The pictures in the data below are to be omitted; all else must be duplicated exactly.

-- -- --

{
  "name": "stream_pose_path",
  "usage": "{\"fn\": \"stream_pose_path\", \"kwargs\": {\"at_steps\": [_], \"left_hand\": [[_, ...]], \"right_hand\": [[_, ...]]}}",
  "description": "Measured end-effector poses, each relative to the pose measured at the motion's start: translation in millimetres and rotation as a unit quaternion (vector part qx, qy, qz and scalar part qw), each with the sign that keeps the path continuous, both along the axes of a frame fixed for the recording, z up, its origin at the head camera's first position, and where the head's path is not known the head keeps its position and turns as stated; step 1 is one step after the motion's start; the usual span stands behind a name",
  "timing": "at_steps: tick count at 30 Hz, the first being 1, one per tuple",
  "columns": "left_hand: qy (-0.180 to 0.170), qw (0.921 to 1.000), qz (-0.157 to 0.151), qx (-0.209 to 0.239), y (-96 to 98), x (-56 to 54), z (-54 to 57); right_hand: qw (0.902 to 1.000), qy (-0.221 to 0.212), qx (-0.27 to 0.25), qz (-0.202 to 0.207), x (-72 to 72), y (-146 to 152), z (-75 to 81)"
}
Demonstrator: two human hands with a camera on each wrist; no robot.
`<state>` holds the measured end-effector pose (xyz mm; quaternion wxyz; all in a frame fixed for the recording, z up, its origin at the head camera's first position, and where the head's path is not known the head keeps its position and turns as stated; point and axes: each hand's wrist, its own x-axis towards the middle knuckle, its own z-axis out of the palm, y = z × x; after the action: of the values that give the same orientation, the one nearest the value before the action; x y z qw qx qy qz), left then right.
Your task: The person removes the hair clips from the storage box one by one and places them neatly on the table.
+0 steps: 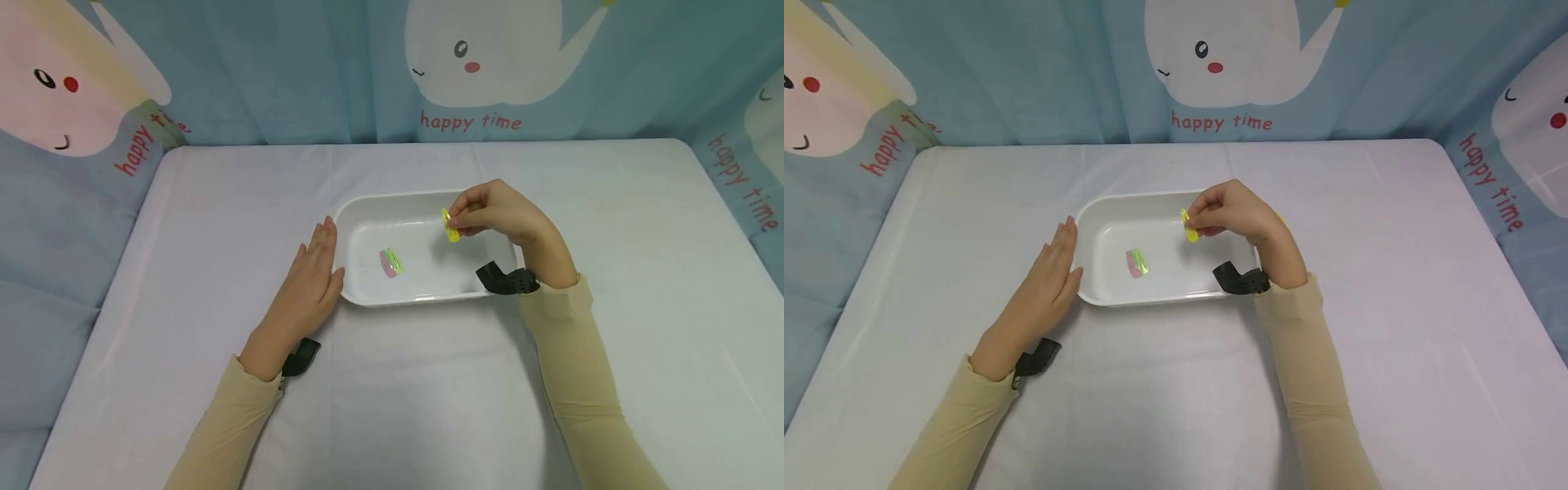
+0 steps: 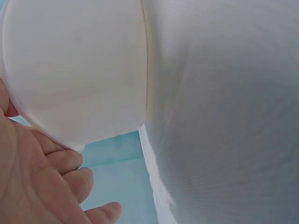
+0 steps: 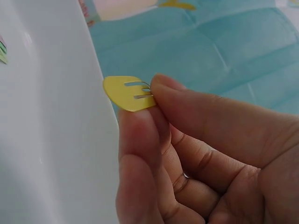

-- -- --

Response to this exercise:
{
  "name": "stream_pose_path",
  "usage": "{\"fn\": \"stream_pose_path\", \"kwargs\": {\"at_steps\": [_], \"left_hand\": [[_, ...]], \"right_hand\": [[_, ...]]}}",
  "description": "Measured end-effector poses, each relative to the pose measured at the motion's start: translation in millimetres and rotation as a unit quaternion (vector part qx, qy, qz and scalar part qw), each with the sign that keeps the path continuous, both along the axes of a frame fixed for the recording, z up, its origin at the head camera's first position, and where the head's path is not known the head keeps its position and turns as stated; step 1 is one step after the motion's start; the usual span stands behind a name",
  "timing": "at_steps: tick count at 30 Hz, the first being 1, one per tuple",
  "columns": "left_hand: qy (-0.180 to 0.170), qw (0.921 to 1.000), qz (-0.157 to 0.151), qx (-0.209 to 0.239), y (-96 to 98), x (-56 to 54), z (-54 to 57); right_hand: qw (0.902 to 1.000), qy (-0.221 to 0.212), qx (-0.27 to 0.25), qz (-0.202 to 0.207), x (-72 to 72), y (-146 to 152), z (-75 to 81)"
}
Demonstrator: two human hands with a camera on each wrist; no robot.
`<state>` holds the measured end-effector pose (xyz mm; quaternion wxyz; all in a frame fixed for the recording, z up, its origin at the head camera's first position, and where the head's path is not known the head keeps its position and turns as stated; point and axes: each hand's wrist, its own x-axis towards the middle knuckle, its own z-axis out of the palm, y = z × x; after the action: of the values that give the same orientation, the one nearest the value before the action; x y z qw qx qy qz), left then right.
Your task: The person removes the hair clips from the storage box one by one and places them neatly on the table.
+0 steps: 
+0 steps: 
+0 steps: 

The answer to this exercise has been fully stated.